What to work on
Up to and including the line that contains "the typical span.", return every line from the start of the data, unchanged.

•••••

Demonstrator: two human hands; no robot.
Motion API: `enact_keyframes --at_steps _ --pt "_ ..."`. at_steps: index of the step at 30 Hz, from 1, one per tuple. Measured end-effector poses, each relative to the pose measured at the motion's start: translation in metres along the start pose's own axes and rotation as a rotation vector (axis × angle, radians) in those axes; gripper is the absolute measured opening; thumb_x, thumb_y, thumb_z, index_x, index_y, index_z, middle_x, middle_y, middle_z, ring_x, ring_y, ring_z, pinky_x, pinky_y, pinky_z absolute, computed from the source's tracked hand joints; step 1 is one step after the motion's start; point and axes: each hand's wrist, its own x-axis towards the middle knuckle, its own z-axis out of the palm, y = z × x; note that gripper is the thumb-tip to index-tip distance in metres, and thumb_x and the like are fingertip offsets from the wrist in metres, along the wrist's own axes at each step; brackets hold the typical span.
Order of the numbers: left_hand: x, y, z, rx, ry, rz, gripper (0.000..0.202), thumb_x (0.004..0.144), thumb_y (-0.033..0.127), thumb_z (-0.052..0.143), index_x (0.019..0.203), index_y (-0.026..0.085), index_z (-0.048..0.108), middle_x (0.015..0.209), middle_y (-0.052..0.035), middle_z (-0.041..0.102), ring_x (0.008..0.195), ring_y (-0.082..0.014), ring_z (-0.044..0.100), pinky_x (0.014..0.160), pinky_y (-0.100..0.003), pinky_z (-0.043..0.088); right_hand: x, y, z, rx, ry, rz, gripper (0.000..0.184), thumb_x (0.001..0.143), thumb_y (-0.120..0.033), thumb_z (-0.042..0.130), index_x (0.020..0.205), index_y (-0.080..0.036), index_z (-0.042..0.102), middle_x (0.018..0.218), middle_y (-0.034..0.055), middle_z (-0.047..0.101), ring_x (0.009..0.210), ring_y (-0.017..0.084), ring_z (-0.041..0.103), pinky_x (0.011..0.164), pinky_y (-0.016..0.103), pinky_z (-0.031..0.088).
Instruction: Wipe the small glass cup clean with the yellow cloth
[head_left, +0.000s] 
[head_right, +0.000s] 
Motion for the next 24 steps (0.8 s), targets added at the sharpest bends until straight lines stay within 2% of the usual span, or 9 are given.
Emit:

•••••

Solution for this problem
Demonstrator: two human hands; no robot.
Motion API: `enact_keyframes --at_steps _ --pt "_ ..."`. at_steps: index of the step at 30 Hz, from 1, one per tuple. Measured end-effector poses, each relative to the pose measured at the motion's start: translation in metres along the start pose's own axes and rotation as a rotation vector (axis × angle, radians) in those axes; gripper is the absolute measured opening; thumb_x, thumb_y, thumb_z, index_x, index_y, index_z, middle_x, middle_y, middle_z, ring_x, ring_y, ring_z, pinky_x, pinky_y, pinky_z absolute, computed from the source's tracked hand joints; step 1 is one step after the motion's start; point and axes: each hand's wrist, its own x-axis towards the middle knuckle, its own z-axis out of the palm, y = z × x; note that gripper is the thumb-tip to index-tip distance in metres, and thumb_x and the like are fingertip offsets from the wrist in metres, along the wrist's own axes at each step; brackets hold the typical span.

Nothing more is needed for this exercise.